A highly dispersed Pt/Al2O3 catalyst was used for the selective catalytic reduction of NOx using propene (HC-SCR). Contact with the reaction gas mixture led to a significant activation of the catalyst at temperatures above 523 K. According to CO chemisorption data and HRTEM analysis, Pt particles on the activated catalyst had sintered. The redox behavior of the fresh and sintered catalysts was investigated using Multitrack, a TAP-like pulse reactor. If Pt particles on the catalyst are highly dispersed (average size below ∼2 nm), only a small part (∼10%) of the total number of Pt surface sites as determined by CO chemisorption (Ptsurf) participates in H2/O2 redox cycles (Ptsurf,redox) in Multitrack conditions.

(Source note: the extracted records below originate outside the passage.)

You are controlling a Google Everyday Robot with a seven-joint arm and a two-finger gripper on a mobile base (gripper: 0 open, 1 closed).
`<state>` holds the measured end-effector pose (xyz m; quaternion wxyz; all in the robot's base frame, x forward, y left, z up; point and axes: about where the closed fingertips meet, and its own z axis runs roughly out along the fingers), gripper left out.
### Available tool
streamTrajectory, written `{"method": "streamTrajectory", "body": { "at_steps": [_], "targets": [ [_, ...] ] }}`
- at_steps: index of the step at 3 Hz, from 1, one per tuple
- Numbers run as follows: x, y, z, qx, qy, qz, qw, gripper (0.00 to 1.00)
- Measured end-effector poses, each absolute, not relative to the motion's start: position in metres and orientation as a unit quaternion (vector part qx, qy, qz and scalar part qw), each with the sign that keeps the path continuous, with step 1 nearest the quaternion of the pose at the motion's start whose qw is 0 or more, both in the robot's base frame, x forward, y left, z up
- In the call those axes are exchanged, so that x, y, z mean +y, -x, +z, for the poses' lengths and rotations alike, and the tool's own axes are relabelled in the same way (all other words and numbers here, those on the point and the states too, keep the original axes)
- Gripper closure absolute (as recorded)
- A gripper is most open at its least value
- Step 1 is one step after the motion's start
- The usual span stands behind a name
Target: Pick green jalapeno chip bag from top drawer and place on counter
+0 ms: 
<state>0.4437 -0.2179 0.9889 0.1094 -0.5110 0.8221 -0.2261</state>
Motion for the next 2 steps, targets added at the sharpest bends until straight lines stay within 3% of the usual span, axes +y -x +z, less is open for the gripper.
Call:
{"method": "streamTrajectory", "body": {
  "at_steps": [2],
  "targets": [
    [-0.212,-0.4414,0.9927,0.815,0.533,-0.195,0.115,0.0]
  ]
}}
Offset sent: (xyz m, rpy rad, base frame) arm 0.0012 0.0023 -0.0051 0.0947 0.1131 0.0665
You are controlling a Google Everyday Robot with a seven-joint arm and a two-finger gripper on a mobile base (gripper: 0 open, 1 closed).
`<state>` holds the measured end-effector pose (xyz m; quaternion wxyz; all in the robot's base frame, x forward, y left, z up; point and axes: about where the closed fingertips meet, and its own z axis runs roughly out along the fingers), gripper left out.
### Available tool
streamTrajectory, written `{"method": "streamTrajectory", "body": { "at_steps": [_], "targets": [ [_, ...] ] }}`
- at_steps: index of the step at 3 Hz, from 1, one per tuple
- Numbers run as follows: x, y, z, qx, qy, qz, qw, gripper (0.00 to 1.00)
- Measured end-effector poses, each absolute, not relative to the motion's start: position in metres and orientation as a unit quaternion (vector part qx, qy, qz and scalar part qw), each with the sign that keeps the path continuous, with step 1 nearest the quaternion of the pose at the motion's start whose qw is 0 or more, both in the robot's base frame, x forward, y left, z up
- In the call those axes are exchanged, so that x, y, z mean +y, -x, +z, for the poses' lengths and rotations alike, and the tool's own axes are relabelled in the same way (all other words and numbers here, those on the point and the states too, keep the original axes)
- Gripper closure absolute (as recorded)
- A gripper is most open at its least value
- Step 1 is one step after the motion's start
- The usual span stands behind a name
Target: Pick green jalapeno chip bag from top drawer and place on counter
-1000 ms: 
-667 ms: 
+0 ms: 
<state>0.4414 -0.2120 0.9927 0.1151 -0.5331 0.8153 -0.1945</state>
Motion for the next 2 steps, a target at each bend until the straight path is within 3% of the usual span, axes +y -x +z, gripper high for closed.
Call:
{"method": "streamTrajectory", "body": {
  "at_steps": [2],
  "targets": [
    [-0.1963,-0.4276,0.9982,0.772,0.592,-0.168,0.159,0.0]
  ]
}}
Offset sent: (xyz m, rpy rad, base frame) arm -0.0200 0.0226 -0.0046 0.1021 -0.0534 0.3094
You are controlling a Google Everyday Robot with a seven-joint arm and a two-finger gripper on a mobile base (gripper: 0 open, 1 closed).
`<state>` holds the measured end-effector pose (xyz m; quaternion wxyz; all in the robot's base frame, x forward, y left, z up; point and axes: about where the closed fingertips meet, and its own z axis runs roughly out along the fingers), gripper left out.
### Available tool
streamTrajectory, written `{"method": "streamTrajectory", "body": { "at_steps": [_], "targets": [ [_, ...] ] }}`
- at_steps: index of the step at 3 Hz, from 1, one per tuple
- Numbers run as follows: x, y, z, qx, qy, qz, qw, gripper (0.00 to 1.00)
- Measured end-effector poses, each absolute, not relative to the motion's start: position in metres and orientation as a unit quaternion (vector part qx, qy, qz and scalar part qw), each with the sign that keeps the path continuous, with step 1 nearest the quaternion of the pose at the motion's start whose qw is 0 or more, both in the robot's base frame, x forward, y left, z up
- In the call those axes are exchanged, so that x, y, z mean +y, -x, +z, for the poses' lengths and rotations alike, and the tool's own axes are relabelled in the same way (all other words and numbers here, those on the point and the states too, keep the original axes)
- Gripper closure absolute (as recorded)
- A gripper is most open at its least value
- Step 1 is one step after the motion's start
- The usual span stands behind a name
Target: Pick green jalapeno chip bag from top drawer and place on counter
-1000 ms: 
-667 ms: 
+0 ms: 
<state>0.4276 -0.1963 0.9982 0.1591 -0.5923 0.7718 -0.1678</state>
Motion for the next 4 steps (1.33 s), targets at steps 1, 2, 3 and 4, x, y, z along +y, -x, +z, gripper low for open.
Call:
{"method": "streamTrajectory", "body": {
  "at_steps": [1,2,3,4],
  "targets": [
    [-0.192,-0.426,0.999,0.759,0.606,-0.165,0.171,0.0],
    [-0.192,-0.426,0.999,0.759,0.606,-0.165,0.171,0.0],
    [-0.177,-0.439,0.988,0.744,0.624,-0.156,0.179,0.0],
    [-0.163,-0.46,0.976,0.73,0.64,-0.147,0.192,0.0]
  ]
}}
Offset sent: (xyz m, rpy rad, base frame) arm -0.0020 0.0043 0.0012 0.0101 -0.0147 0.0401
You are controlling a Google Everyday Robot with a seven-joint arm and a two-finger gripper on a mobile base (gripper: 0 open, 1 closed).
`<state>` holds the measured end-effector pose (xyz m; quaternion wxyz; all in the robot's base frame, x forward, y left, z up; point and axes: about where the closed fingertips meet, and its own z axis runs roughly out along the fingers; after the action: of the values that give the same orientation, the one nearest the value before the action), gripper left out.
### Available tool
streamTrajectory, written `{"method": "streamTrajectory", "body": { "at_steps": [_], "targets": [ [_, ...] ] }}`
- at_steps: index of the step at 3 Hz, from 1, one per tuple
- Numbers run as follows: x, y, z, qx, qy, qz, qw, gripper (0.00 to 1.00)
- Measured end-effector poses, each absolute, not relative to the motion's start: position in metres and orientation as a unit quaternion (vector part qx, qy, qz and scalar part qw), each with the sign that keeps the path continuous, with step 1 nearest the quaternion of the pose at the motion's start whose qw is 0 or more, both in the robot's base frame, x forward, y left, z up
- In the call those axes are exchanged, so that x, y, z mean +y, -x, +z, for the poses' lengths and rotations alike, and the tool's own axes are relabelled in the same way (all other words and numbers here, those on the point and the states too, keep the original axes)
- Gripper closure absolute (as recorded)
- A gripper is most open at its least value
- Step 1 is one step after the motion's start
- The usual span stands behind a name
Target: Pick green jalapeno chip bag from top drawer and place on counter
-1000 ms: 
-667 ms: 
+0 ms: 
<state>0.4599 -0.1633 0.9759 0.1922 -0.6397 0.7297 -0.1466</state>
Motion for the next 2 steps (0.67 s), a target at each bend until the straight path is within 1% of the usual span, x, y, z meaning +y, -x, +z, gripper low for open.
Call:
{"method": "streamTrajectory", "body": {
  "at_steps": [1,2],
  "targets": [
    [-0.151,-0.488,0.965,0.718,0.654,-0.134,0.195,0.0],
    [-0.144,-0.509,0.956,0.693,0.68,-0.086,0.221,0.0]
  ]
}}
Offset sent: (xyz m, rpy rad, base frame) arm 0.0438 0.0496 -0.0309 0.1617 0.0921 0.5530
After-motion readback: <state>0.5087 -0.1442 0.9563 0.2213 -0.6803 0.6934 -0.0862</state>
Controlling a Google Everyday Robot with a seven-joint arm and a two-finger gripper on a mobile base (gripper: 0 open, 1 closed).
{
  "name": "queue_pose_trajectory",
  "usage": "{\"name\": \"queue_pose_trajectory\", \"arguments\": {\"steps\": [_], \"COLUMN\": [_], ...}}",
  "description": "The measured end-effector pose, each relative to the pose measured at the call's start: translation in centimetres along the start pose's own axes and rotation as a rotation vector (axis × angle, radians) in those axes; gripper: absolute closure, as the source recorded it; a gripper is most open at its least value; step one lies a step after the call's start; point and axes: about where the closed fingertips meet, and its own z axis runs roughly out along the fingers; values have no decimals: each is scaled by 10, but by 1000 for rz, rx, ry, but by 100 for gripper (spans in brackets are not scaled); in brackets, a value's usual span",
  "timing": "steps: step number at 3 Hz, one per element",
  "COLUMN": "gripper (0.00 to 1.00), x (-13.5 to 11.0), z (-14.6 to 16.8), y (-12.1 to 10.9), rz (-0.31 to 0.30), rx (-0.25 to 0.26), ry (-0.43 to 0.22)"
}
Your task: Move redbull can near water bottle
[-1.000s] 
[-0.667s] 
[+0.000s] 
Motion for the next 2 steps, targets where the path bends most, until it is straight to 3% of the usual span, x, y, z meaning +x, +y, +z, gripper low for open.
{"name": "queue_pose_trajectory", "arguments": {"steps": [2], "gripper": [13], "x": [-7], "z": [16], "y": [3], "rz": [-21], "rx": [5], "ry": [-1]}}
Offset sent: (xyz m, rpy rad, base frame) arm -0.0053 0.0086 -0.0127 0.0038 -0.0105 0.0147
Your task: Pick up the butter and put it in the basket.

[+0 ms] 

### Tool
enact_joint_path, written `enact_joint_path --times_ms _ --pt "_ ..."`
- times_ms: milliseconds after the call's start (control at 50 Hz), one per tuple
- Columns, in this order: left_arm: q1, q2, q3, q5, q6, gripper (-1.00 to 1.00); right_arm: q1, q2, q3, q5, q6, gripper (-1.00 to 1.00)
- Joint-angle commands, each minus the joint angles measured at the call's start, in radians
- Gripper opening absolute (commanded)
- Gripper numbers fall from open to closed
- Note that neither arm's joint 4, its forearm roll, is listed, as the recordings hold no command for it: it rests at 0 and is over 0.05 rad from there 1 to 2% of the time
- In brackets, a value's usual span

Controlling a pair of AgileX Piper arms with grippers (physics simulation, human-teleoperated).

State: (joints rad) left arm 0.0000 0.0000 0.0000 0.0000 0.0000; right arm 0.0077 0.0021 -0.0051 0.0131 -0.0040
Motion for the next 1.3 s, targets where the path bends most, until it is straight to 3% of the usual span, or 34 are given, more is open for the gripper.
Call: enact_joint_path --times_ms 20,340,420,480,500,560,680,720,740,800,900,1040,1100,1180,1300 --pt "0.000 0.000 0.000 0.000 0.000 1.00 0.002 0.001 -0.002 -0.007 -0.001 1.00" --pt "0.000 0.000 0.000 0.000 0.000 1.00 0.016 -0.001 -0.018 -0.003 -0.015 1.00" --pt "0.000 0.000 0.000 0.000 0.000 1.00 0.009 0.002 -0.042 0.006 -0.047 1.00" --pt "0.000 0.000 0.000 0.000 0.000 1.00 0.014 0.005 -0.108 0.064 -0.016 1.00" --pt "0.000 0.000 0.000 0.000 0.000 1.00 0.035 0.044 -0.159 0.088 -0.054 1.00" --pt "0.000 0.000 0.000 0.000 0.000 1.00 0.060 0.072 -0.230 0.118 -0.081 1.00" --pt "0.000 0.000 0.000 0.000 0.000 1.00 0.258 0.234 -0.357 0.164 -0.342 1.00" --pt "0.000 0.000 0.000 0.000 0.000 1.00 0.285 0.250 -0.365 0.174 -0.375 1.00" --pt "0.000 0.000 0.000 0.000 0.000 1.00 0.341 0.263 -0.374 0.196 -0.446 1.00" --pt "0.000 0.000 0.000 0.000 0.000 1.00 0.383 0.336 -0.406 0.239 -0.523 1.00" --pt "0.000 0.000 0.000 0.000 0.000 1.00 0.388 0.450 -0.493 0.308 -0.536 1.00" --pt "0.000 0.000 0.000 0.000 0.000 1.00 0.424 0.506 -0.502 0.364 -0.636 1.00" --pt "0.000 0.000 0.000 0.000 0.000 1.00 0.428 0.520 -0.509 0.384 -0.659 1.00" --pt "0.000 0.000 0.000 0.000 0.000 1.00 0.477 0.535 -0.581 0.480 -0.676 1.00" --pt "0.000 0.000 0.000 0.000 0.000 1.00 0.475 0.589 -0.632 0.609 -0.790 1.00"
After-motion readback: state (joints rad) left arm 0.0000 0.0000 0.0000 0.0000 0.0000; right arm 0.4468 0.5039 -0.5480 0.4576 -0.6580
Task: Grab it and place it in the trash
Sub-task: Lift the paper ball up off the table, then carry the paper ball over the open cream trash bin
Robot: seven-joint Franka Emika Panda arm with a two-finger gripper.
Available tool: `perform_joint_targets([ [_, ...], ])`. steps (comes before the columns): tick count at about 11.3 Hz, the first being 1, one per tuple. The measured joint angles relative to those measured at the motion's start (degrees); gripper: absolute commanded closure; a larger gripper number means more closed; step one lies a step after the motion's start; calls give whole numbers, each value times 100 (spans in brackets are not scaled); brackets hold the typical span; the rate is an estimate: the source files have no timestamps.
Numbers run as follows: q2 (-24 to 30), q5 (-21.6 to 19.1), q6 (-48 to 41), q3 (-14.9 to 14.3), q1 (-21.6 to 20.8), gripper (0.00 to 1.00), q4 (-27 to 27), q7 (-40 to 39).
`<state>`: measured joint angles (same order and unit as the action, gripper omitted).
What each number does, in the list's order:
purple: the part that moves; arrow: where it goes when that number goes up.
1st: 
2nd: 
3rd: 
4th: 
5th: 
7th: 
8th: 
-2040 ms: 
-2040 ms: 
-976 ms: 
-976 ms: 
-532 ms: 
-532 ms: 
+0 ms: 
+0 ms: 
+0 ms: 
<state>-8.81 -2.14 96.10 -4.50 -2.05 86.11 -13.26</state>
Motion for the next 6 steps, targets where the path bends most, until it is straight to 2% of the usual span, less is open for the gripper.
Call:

For a sintered catalyst, with an average particle size of 2.7 nm, the number of Ptsurf and Ptsurf,redox sites are in good agreement. Similar results were obtained for both catalysts using NO as the oxidant. The low number of Ptsurf,redox sites on highly dispersed Pt/Al2O3 is explained by the presence of a kinetically more stable—probably ionic—form of PtO bonds on all surface sites of the smaller Pt particles, including corner, edge and terrace sites. When the average particle size shifts to ∼2.7 nm, the kinetic stability of all PtO bonds is collectively decreased, enabling the participation of all Pt surface sites in the redox cycles. ar correlation between the NOx conversion in HC-SCR, and the amount of Ptsurf,redox was found. This suggests that redox-active Pt sites are necessary for catalytic activity. In addition, the correlation could be significantly improved by assuming that Ptsurf,terrace sites of the particles larger than 2.7 nm are mainly responsible for HC-SCR activity in steady state conditions. Implications of these results for the pathway of HC-SCR over Pt catalysts are discussed.